When she opened her eyes, she was in shadow—­shadow, but dry and warm, thanks to the massive wing shielding her from the elements and the heat of Abraxos’s breath filling the space like a little furnace. He was still snoozing—­a deep, heavy sleep.

She had to brush ice crystals off his outstretched wing before he came awake.


The storm had cleared and the skies ­were an untamed blue—­clear enough that they only needed to circle the western outcropping of the Ruhnns once before Manon spotted what she’d been looking for. Not just bones, but trees shrouded in dusty gray webs like mourning widows.

It ­wasn’t spidersilk, she saw as Abraxos swooped low, gliding over the trees. These ­were only ordinary webs.

If you could call an entire mountain wood shrouded in webs ordinary. Abraxos growled every so often at something below—­shadows or whispers she ­couldn’t see. But she did notice the crawling on the branches, spiders of every shape and size, as if they had all been summoned ­here to live under the protection of their massive brethren.

It took them half the morning to find the ashen mountain caves hovering above the veiled wood, where bare bones littered the ground. She circled a few times, then set Abraxos down on an outcropping of stone at one of the cave mouths, the cliff face behind them a sheer plunge to a dried-­out ravine below.

Abraxos paced like a mountain cat, tail lashing this way and that as he watched the cave.

She pointed to the edge of the cliff. “Enough. Sit down and stop moving. You know why ­we’re ­here. So don’t ruin it.”

He huffed but plopped down, shooting grayish dust into the air. He draped his long tail along the length of the cliff ’s edge, a physical barrier between Manon and the plunge. Manon stared him down for a moment before an otherworldly, feminine laugh flittered from the cave mouth. “Now that beast is one we have not seen for an age.”

Manon kept her face blank.
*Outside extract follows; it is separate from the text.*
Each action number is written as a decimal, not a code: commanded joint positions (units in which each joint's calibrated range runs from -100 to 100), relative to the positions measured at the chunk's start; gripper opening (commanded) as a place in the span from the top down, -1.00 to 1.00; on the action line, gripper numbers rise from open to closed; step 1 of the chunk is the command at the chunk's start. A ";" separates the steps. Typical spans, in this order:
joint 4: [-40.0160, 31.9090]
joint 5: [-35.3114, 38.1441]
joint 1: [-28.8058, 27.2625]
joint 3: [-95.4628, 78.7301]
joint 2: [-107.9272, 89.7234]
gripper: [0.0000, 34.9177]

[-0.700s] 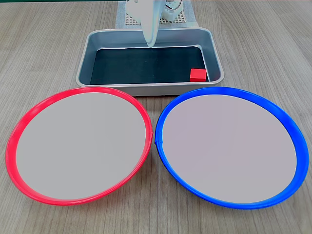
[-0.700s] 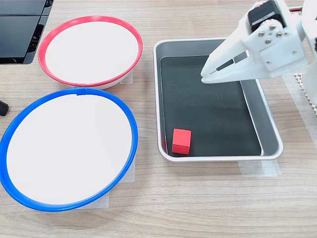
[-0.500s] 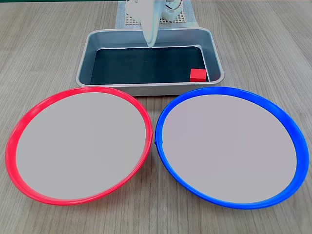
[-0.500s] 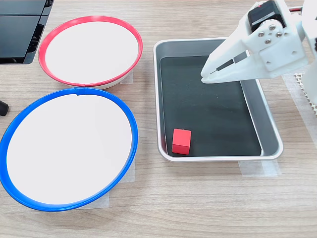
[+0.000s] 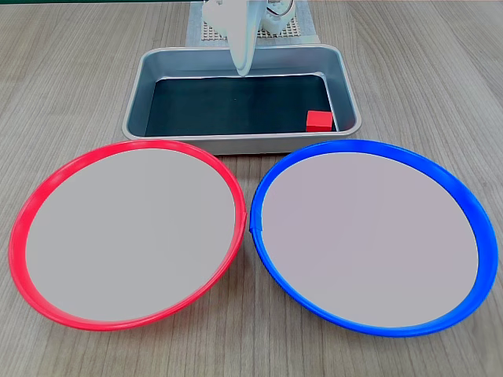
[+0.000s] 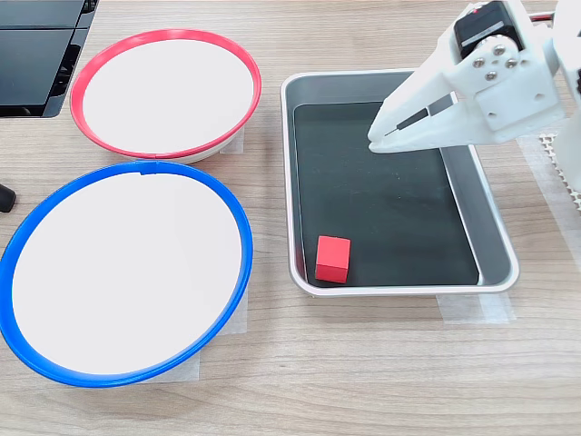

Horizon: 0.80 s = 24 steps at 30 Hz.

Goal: Move a red block from tray to red dish

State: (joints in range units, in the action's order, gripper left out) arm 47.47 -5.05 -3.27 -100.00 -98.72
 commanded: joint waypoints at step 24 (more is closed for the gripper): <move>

The light was bright enough to reveal several ancient, merciless eyes looming within the cave mouth—­and three massive shadows lurking behind. The voice said, closer now, pincers clicking like an accompanying drum, “And it has been an age since we dealt with the Ironteeth.”

Manon didn’t dare touch Wind-­Cleaver as she said, “The world is changing, sister.”

“Sister,” the spider mused. “I suppose we are sisters, you and I. Two faces of the same dark coin, from the same dark maker. Sisters in spirit, if not in flesh.”

Then she emerged into the murky light, the mist sweeping past her like a pilgrimage of phantom souls. She was black and gray, and the sheer mass of her was enough to make Manon’s mouth go dry. Despite the size, she was elegantly built, her legs long and smooth, her body streamlined and gleaming. Glorious.

Abraxos let out a soft growl, but Manon held out a hand to silence him.

“I see now,” Manon said softly, “why my Blueblood sisters still worship you.”

“Do they, now?” The spider remained motionless, but the three behind her crept closer, silent and observing with their many dark eyes. “We can hardly recall the last time the Blueblood priestesses brought their sacrifices to our foothills. We do miss them.”

Manon smiled tightly. “I can think of a few I’d like to send your way.”

A soft, wicked laugh. “A Blackbeak, no doubt.” Those eight massive eyes took her in, swallowed her ­whole. “Your hair reminds me of our silk.”

“I suppose I should be flattered.”

“Tell me your name, Blackbeak.”

“My name does not matter,” Manon said. “I’ve come to bargain.”

“What would a Blackbeak witch want with our precious silk?”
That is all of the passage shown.